Siouxsie and the Banshees
- The Scream [Polydor, 1978] B+
- Once Upon a Time/The Singles [PVC, 1981] B+
- Twice Upon a Time--The Singles [Geffen, 1992]
Consumer Guide Reviews:
The Scream [Polydor, 1978]
Hippies were rainbow extremists; punks are romantics of black-and-white. Hippies forced warmth; punks cultivate cool. Hippies kidded themselves about free love; punks pretend that s&m is our condition. As symbols of protest, swastikas are no less fatuous than flowers. So it's not surprising that Siouxsie Sioux, punks' exemplary fan-turned-artist, should prove every bit as pretentious as model-turned-rocker Grace Slick or film-student manqué Jim Morrison.
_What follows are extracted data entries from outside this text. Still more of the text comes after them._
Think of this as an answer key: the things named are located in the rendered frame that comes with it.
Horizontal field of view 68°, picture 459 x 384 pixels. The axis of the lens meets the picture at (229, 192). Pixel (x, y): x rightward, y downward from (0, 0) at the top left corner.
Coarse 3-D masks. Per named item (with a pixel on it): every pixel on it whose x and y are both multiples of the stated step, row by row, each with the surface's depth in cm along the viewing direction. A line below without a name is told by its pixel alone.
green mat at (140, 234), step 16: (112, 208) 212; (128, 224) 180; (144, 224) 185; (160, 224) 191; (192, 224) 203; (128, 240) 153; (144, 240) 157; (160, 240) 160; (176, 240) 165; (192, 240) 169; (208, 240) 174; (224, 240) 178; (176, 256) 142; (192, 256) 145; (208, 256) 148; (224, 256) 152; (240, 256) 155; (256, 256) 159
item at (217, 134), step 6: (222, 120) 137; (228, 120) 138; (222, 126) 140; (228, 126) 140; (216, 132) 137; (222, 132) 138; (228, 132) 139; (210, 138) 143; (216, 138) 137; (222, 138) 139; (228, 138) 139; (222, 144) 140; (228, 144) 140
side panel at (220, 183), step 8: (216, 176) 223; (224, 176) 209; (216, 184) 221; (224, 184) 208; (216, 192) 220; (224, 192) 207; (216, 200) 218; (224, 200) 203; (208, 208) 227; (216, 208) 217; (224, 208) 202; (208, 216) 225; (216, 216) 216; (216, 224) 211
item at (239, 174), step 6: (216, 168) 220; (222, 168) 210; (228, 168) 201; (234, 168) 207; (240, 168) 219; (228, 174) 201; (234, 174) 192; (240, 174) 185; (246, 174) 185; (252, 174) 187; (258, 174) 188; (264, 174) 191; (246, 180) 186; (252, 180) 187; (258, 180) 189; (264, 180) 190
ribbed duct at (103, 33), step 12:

Nor is it surprising that while the spirit is still upon her she should come up with a tunefully atonal, modestly sensationalistic album. B+
Once Upon a Time/The Singles [PVC, 1981]
Like Jim Morrison, greatest of the pop posers, Siouxsie Pseud disguises the banality of her exoticism with psychedelic gimmicks most profitably consumed at their hookiest, and voila. Although two of the four unavailable-on-album 45s on this compilation go nowhere, most of these nightmare vignettes are diverting placebos, of a piece even though they span three years of putative artistic development. B+
Twice Upon a Time--The Singles [Geffen, 1992]
Further Notes:
Subjects for Further Research [1980s]: She has her cult--an army of black-clad college students eagerly waiting for the world to end. But though many Johnny Rotten fans proved smarter than Johnny Rotten, Siouxsie Pseud wasn't one of them. Since like Jim Morrison she disguises the banality of her exoticism with psychedelic gimmicks best consumed at their hookiest, the nightmare vignettes on her 1981 best-of were of a piece even though they spanned three years of putative artistic development. After that I kept waiting for Siouxsie to end. But she left a lot of product in her wake, and for all I know it conceals another best-of.